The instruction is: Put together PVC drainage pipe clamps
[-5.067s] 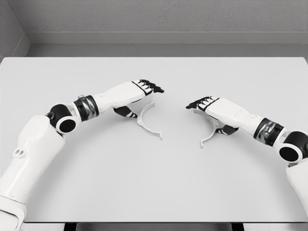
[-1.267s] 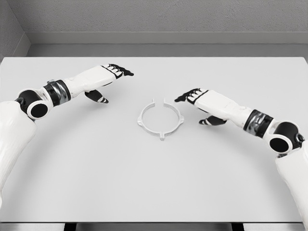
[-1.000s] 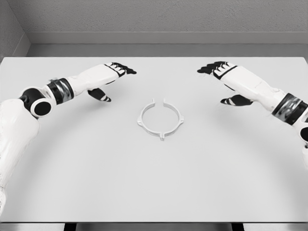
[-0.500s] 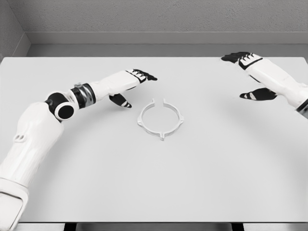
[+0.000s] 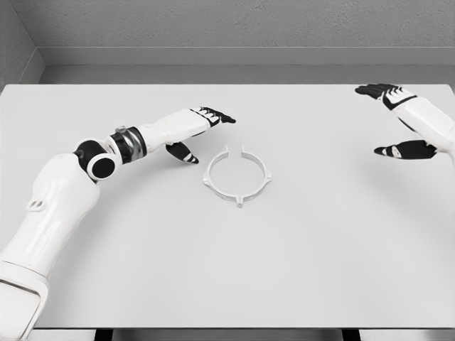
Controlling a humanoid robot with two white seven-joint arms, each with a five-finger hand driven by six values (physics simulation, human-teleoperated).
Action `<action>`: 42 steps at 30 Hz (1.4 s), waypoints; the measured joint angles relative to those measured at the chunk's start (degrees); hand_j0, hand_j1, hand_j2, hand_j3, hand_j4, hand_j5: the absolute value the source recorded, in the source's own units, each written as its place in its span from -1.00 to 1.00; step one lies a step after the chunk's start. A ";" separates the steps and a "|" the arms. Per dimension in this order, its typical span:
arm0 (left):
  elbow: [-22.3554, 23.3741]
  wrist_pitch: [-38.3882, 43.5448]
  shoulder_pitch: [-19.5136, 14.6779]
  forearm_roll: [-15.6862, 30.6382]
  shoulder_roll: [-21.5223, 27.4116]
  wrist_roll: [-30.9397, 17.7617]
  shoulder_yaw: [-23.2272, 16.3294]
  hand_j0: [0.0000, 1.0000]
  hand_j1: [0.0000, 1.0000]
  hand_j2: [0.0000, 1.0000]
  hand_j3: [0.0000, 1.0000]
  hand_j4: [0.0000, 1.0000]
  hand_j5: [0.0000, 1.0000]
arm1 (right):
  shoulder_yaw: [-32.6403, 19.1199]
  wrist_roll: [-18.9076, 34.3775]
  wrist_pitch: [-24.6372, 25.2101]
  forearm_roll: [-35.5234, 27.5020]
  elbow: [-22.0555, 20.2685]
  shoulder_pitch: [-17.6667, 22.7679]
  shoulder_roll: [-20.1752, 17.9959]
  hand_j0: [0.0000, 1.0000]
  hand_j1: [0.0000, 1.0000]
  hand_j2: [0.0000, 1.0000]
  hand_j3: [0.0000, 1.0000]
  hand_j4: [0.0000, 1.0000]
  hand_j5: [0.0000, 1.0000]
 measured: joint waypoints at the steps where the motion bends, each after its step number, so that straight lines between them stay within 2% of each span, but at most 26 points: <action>1: 0.01 0.00 0.00 -0.01 -0.14 -0.01 -0.09 1.00 1.00 1.00 1.00 1.00 1.00 | -0.07 0.00 0.00 -0.53 0.05 0.26 -0.04 1.00 1.00 1.00 1.00 1.00 1.00; 9: -0.05 0.00 -0.09 -0.08 -1.18 -0.08 -0.51 1.00 1.00 1.00 1.00 1.00 1.00 | -0.26 0.21 0.01 -1.51 2.85 -0.35 -0.85 1.00 1.00 1.00 1.00 1.00 1.00; 16: -0.09 0.00 -0.09 -0.08 -1.42 -0.09 -0.56 1.00 1.00 1.00 1.00 1.00 1.00 | -0.12 0.04 0.01 -1.70 3.39 0.26 -1.86 1.00 1.00 1.00 1.00 1.00 1.00; 26: -0.30 0.00 0.00 -0.09 -1.83 -0.09 -0.57 1.00 1.00 1.00 1.00 1.00 1.00 | 1.05 0.26 0.00 -1.08 2.85 -0.09 -5.09 1.00 1.00 1.00 1.00 1.00 1.00; 31: -0.32 0.00 0.00 -0.09 -2.06 -0.10 -0.57 1.00 1.00 1.00 1.00 1.00 1.00 | 1.47 -0.04 0.01 -1.46 1.13 -0.18 -5.23 1.00 1.00 1.00 1.00 1.00 1.00; 42: -0.30 0.00 -0.18 -0.08 -2.60 -0.09 -0.52 1.00 1.00 1.00 1.00 1.00 1.00 | 1.85 -0.28 0.01 -1.80 1.06 -0.44 -5.24 1.00 1.00 1.00 1.00 1.00 1.00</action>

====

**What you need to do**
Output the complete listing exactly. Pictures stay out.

**Result below**
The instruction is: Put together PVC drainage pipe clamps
[-5.067s] 
[-1.267s] 
[-1.000s] 
[-0.500s] 
[+0.000s] 
Controlling a humanoid robot with two white seven-joint arms, each with a five-finger hand driven by six values (physics simulation, human-teleoperated).
Action `<action>`: 42 steps at 30 Hz (1.4 s), waypoints; the measured joint angles relative to those measured at the chunk's start (degrees); hand_j0, hand_j1, hand_j2, hand_j3, hand_j4, hand_j5: the absolute value the source recorded, in the source's own units, each written as its place in its span from -1.00 to 1.00; step one lies a step after the chunk's start. A ";" separates the steps and a "|" the arms. Per dimension in this order, its typical span:
arm0 (left):
  elbow: [-22.3554, 23.3741]
  wrist_pitch: [-38.3882, 43.5448]
  shoulder_pitch: [-19.5136, 14.6779]
  forearm_roll: [-15.6862, 30.6382]
  shoulder_roll: [-21.5223, 27.4116]
  wrist_roll: [-30.9397, 17.7617]
  shoulder_yaw: [-23.2272, 16.3294]
  hand_j0: [0.0000, 1.0000]
  hand_j1: [0.0000, 1.0000]
  hand_j2: [0.0000, 1.0000]
  hand_j3: [0.0000, 1.0000]
  hand_j4: [0.0000, 1.0000]
  hand_j5: [0.0000, 1.0000]
arm1 (right):
  shoulder_yaw: [-32.6403, 19.1199]
  wrist_roll: [-18.9076, 34.3775]
  wrist_pitch: [-24.6372, 25.2101]
  forearm_roll: [-35.5234, 27.5020]
  elbow: [-22.0555, 20.2685]
  shoulder_pitch: [-17.6667, 22.7679]
  shoulder_roll: [-20.1752, 17.9959]
  hand_j0: [0.0000, 1.0000]
  hand_j1: [0.0000, 1.0000]
  hand_j2: [0.0000, 1.0000]
  hand_j3: [0.0000, 1.0000]
  hand_j4: [0.0000, 1.0000]
  hand_j5: [0.0000, 1.0000]
 measured: joint waypoints at the steps where the motion bends, each after its step number, so that straight lines between them stay within 2% of each span, but at most 26 points: <action>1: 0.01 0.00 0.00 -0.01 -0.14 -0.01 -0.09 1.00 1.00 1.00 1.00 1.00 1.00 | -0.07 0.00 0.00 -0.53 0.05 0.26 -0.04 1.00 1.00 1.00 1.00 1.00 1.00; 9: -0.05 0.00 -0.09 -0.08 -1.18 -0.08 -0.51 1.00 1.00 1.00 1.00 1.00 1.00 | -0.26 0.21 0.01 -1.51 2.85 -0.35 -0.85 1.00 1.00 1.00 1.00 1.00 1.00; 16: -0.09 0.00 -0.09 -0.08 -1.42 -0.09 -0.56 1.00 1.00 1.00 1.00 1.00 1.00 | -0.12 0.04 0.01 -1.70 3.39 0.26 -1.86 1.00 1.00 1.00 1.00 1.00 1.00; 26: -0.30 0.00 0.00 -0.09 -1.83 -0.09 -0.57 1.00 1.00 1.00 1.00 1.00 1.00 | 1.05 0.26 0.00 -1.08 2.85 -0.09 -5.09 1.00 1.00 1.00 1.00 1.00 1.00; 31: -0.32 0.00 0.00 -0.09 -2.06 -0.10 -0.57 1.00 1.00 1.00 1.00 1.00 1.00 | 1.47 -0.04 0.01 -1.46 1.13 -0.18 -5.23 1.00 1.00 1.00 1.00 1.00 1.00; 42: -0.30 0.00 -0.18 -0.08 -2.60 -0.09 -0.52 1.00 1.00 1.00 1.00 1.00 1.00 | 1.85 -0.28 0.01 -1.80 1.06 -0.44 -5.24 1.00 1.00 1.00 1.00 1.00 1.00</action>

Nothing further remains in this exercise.